Posted September 9, 2020
Security researchers have discovered a variant of Shlayer malware – an extremely common macOS threat – that appears to have bypassed Apple̵
In this short article we will tell you what you need to know about the problem and how you can be safe.
How apps are checked (in theory)
Ever since macOS Catalina, all third-party apps must be controlled by Apple through a process called App Notarization. Apps are checked for code signing issues and analyzed for indications of malicious components. The process is fully automated, and most developers report that apps that have been successfully submitted to Apple’s notarization service are usually approved in minutes.
Before an app can run on your system, Gatekeeper will check that it has been properly notarized. If it’s not licensed, the app will be blocked on your system: It will simply not run, and you will receive a notification that the app cannot be checked for malicious content and that you should contact the developer.
App notation is in principle a good idea: It adds a security layer to third-party apps, and gives users some security that what they are going to run on their system is what the developer intended, and has been checked. for dangerous code from Apple.
At least that’s how it’s supposed to work …
What happened in August
Late last month, a college student named Peter Dantini accidentally navigated to a malicious Web site with a URL similar to the one he was trying to visit. Dantini was soon on the receiving end of a classic Mac damage distribution vector: the fake Adobe Flash Player update. He immediately realized that something was wrong, and downloaded the “update” to inspect it further.
That’s when he noticed that macOS was not trying to block the app from running on his Mac, indicating that it had somehow circumvented the notarization requirement. The eagle-eyed student forwarded the discovery to veteran malware researcher Patrick Wardle, who was able to perform a more detailed analysis.
What Wardle found was shocking to say the least: the fake website distributed versions of Shlayer malware that were completely notarized by Apple! In other words, malware had been sent to Apple’s App Notarization process, but the automated service failed to detect the malicious components it contained. It was released worldwide with Apple’s approval stamp – and thus with the ability to run on newer versions of macOS.
When Apple was informed of the problem, the company immediately sent the developer certificates that had been used to sign the malicious code prior to notarization, thus streamlining malicious software. But as Wardle noted in the recipe, it seems new versions of malicious software (perhaps signed with other developer certificates) were already distributed on the infringing site, and that these were also fully notarized by Apple.
What it means and how you can be safe
There’s clearly an issue with App Notarization, and it’s a safe bet that Apple’s security team works overtime to find out what it is (and what to do with it).
First the good news: App Notarization is still effective in stopping the villains who do not even bother to try to play the process, and who instead try to trick users into performing complex solutions to make unnoticed apps work.
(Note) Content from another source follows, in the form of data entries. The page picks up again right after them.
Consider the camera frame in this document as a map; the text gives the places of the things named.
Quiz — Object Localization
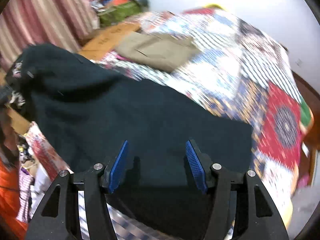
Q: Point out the dark navy pants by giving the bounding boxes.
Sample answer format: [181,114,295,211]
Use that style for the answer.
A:
[6,44,253,239]

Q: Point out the clothes pile on floor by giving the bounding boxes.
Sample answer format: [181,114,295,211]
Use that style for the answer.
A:
[17,136,50,223]

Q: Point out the colourful patchwork bed quilt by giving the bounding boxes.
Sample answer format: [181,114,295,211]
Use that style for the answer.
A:
[97,8,313,225]

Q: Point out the khaki folded pants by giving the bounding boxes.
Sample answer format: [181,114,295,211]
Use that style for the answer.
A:
[114,32,201,73]

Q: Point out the orange cardboard box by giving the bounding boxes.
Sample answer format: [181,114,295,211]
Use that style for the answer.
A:
[78,23,140,61]

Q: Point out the green storage bag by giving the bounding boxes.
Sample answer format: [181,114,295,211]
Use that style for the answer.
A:
[97,1,142,28]

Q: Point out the pink striped curtain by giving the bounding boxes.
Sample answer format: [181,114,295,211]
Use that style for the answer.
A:
[1,0,99,70]

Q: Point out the yellow curved headboard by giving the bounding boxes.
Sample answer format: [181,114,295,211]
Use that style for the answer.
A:
[204,3,223,10]
But unfortunately, the incident questions whether notarized apps can be considered completely safe, since at the moment no one is sure how this malicious software initially managed to do it through the review process.
Until we know more, all users should take the following precautions:
Never try to run apps that are not approved, even if the “developers” send you detailed instructions on how to do so. This is an increasingly common tactic used by bad actors to circumvent the App Notarization requirement and get users to infect their own computers.
Check and double-check the source of an app before attempting to download it. Only download apps from the developer’s official website (currently avoid app distribution platforms or third-party download sites).
Look for clear signs of malicious download pages: If you are redirected from the URL you tried to visit to a strange website with pop-ups or an unrelated URL, close your browser and check the original URL again to make sure you have the right one.
Be vigilant when clicking on links that come in via email, messenger or SMS. This is one of the most common ways people are redirected to malicious download sites. If you are not sure how to detect fake links and phishy emails, you can take this short quiz as a refresher.
Use a reputable malware detection and removal tool on your Mac. A good security app can scan your system for malicious programs and can help you remove them if you have been infected.